終業時間が来た。智也は妹を迎えに行かなくてはならない。未だにスマホに連絡が無いと言う事は、予定通りと言う事だ。
「お疲れさまでした」
「おう、お疲れ...」
あちこちで帰りの挨拶が飛ぶ。今からなら5時半に十分間に合うので、そのまま家路につく。
「智也、ホントに帰っちゃうの?」
由 がまた聞いてくる。だが、ひとみの迎えがあるので
「由 ごめんな。ひとみが待ってるんだ、今日はこのまま帰るから、次回な」
「分かった。次は付き合ってよね」
「おう、仁 と一緒にな」
「もう!!...ばか!」
「ば~~い!」
「べ~~だ!!」
「あははは...、じゃな!」
「うん」
(もう、ホントに好きなのに、智也)
◇
智也と由は、大学も一緒で、揃って今の会社に就職した。
在学中から 由は 智也の事が好きだった。
大学2年の5月のGW 開け、由は学内の図書室に、資料を探しに書棚を探し回っている時、ちょうど書棚の角で、人と軽くぶつかった。倒れた訳ではなく、由が持っていた資料が落ちたくらいで、大したことが無かったが、もう一方の人の足の上に、少し厚い図鑑が落ちたので、その人は イテテ と言いながら、図鑑を拾っていた。
由が 「ごめんなさい、大丈夫ですか?」 と、聞いたのが、智也 との初めての出会いだった。

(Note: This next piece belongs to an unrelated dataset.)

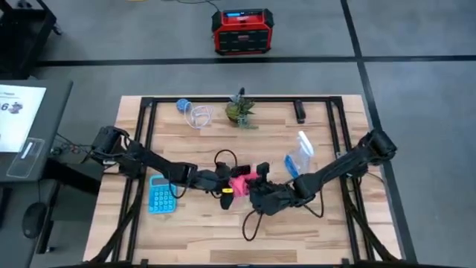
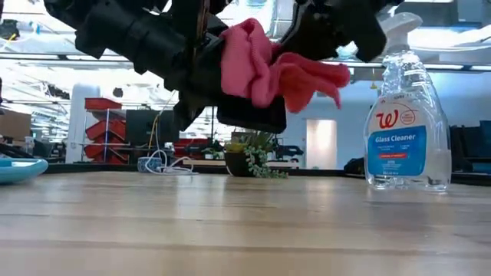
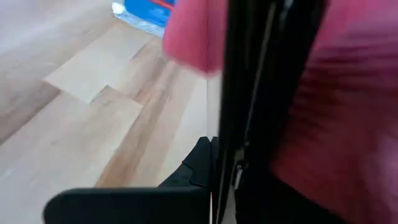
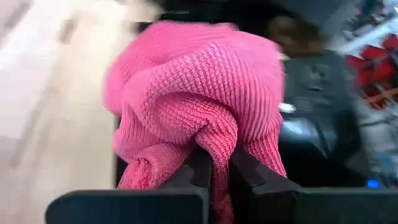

「はは...、大丈夫...かな、はは...、じゃあ」
と言い、智也は サッと 図鑑を拾い上げて、その場を去ろうとした。
「待って」
「はい?」
「その本では大丈夫ではないでしょう? 足、見せてください」
「え?...いえいえ、ちょっとだけ痛みますが、多分大丈夫でしょう」
「私、湿布を持っていますので、見せて頂いて、赤くなっていたら、貼りますので、一度見せて下さい」
見せる見せないの、ちょっとした攻防があり、根負けした智也が、席に座り、足を見せた。
「まあ、大変。 結構赤くなってるんじゃあない」
「そうかな?」
「とにかく、冷やしましょ」
と言い、ポーチから冷感湿布を取り出し、智也の患部に貼った。
一連の出来事に、智也は 恥ずかしくなり、顔が赤くなっていた。それを見た 由が。
「顔、赤いですよ」
「は、はあ...、あまり女性と話した事が無いので」
「そうなんですか。でも、やってる私も実は、恥ずかしいんですよ」
「じゃあ、お互い様ですね」
「変なお互い様ですね、うふふ...」
「あはは...」
それから、少し話しやすくなった二人は、自己紹介をして、暫く他愛もない事を話した。
「明日も見ますから、この時間にこのテーブルに来てくださいね」
「そんな悪いですよ」
「いいんです。私のエゴですから、あ!それと、逃げないように、連絡先をお願いします」
そう言って、由はスマホを取り出した。智也が渋っているように見えたので。
「イヤなんですか?」
「いえそんな・・・」
と、言いながら、智也もスマホをだす。
その後、お互いに、連絡先を交換した後、明日もここで と言い、二人は別れた。